La cheffe de l’exécutif hongkongais Carrie Lam fait face à des critiques dans son propre camp vis-à-vis du projet de loi visant à autoriser les extraditions vers la Chine. Ce projet est à l’origine des manifestations depuis plusieurs semaines.

Hong Kong a connu le 12 juin ses pires violences politiques depuis sa rétrocession en 1997. Des dizaines de milliers de protestataires ont été dispersés par la police anti-émeute, très souvent avec violence.

La contestation réunie tant des avocats, organisations juridiques influentes, capitaines d’industrie, chambres de commerce, journalistes, que des militants et diplomates occidentaux.

Le 9 juin, un million de personnes ont manifesté dans les rues hongkongaises, mais Carrie Lam est restée inflexible, refusant d’abandonner son projet. Or ce 14 juin, des critiques ont fusé de son propre camp, notamment par la voix du député pro-Beijing Michael Tien qui a ouvertement appelé l’exécutif à renoncer.

« Elle gagnerait des points plutôt que d’en perdre« , a-t-il dit aux journalistes. « Il n’est jamais trop tard. Il y a de nouvelles situations qui se présentent et qui sont une occasion pour les dirigeants de changer de position. Il n’y a pas de mal à ça. »

Le propre conseiller de Carrie Lam a estimé que précipiter l’adoption du projet de loi par le Conseil législatif (« LegCo »), le « Parlement » local, était désormais « impossible ».
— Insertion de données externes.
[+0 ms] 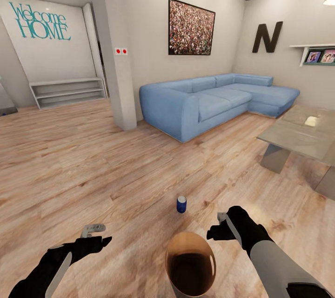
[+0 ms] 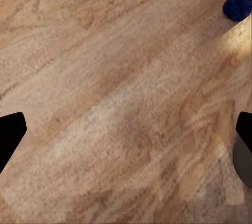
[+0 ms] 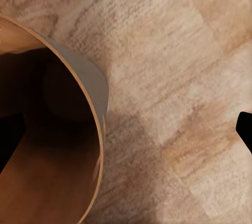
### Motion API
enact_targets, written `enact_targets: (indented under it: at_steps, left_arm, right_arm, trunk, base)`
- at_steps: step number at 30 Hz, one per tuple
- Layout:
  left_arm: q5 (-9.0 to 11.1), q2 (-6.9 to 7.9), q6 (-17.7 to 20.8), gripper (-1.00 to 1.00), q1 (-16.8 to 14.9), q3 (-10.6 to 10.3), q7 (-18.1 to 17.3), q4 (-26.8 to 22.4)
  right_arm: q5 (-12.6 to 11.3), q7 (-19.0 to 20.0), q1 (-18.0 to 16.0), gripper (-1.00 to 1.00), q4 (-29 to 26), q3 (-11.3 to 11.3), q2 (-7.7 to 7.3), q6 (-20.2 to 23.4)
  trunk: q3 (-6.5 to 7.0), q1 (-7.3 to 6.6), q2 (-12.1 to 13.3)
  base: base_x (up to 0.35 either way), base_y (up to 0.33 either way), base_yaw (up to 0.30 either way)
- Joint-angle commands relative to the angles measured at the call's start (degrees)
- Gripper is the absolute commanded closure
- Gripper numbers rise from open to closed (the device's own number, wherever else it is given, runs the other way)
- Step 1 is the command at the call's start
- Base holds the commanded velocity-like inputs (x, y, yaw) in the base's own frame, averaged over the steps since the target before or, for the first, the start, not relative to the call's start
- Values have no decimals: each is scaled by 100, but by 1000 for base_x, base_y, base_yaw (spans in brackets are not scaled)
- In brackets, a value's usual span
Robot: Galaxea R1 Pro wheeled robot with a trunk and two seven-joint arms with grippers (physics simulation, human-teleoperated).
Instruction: Put the three can of soda from the living room inside the tash can in the kitchen.
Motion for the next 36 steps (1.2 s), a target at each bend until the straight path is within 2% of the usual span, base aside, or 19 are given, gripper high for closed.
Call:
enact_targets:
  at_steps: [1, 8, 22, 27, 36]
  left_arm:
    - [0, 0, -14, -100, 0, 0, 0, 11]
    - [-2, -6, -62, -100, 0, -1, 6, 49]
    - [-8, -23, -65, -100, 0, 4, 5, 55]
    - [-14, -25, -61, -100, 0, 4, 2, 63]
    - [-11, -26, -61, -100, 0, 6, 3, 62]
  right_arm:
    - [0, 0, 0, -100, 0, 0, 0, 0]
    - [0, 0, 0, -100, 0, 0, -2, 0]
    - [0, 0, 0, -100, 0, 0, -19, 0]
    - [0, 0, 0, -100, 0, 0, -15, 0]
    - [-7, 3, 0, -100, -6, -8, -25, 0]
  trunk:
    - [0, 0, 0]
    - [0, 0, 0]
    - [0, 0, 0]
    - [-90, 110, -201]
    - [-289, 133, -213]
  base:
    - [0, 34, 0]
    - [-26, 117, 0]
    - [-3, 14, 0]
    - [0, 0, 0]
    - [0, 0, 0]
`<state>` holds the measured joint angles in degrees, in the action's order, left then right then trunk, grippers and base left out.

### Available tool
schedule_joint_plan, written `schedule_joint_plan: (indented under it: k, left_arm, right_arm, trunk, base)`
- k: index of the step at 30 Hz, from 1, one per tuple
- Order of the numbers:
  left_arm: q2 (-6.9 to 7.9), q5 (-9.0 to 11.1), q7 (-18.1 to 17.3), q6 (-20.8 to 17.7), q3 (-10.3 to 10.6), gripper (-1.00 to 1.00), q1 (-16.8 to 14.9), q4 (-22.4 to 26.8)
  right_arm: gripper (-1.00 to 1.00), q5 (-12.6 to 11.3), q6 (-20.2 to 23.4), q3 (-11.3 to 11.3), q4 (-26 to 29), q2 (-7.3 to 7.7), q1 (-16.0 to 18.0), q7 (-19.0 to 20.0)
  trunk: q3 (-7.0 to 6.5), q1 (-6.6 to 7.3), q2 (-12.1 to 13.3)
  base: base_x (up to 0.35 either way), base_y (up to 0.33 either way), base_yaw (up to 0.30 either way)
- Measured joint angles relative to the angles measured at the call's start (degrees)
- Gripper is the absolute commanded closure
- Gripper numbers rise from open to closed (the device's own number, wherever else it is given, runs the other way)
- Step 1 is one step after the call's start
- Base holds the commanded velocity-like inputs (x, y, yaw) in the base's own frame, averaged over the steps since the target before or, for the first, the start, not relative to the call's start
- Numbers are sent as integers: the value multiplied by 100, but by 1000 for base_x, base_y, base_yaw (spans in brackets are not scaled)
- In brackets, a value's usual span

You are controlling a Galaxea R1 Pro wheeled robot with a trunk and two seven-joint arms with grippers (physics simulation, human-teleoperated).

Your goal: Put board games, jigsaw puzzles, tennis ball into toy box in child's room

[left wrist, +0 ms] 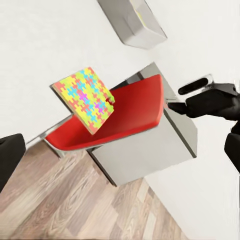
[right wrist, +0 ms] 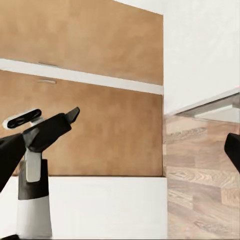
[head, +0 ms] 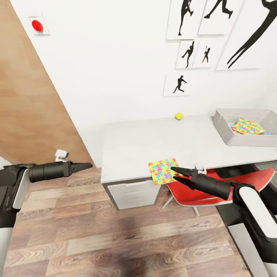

« Personnellement, je crois qu’il est impossible de discuter (du projet de loi) s’il y a tant de conflit de toute part », a déclaré à RTHK, Bernard Chan, qui siège au Conseil exécutif, et qui fut nommé haut conseiller par Carrie Lam il y a deux ans.

« A tout le moins, il s’agit pour nous de ne pas provoquer d’escalade dans l’antagonisme », a-t-il ajouté, sans aller jusqu’à prôner le retrait du texte. De son côté, Ronny Tong, aussi membre du Conseil exécutif, a également préconisé des consultations sur le projet de loi avant de le pousser plus avant, selon RTHK.

Il s’agit des premières réserves exprimées par les partisans du projet de loi. Les principaux organisateurs des manifestations de Hong Kong ont appelé à un nouveau rassemblement le 16 juin, ainsi qu’à la grève générale le 17 juin.

De leurs côtés, les principales figures du camp prodémocratie ont demandé le retrait pur et simple du projet. Selon eux, le projet sape le principe du « un pays, deux systèmes ». « Nous ne pouvons faire confiance aux députés pro-establishment« , a déclaré l’élu prodémocratie Alvin Leung. « Nous voulons que Carrie Lam nous dise si elle va ou non retirer le projet de loi », a indiqué ce dernier.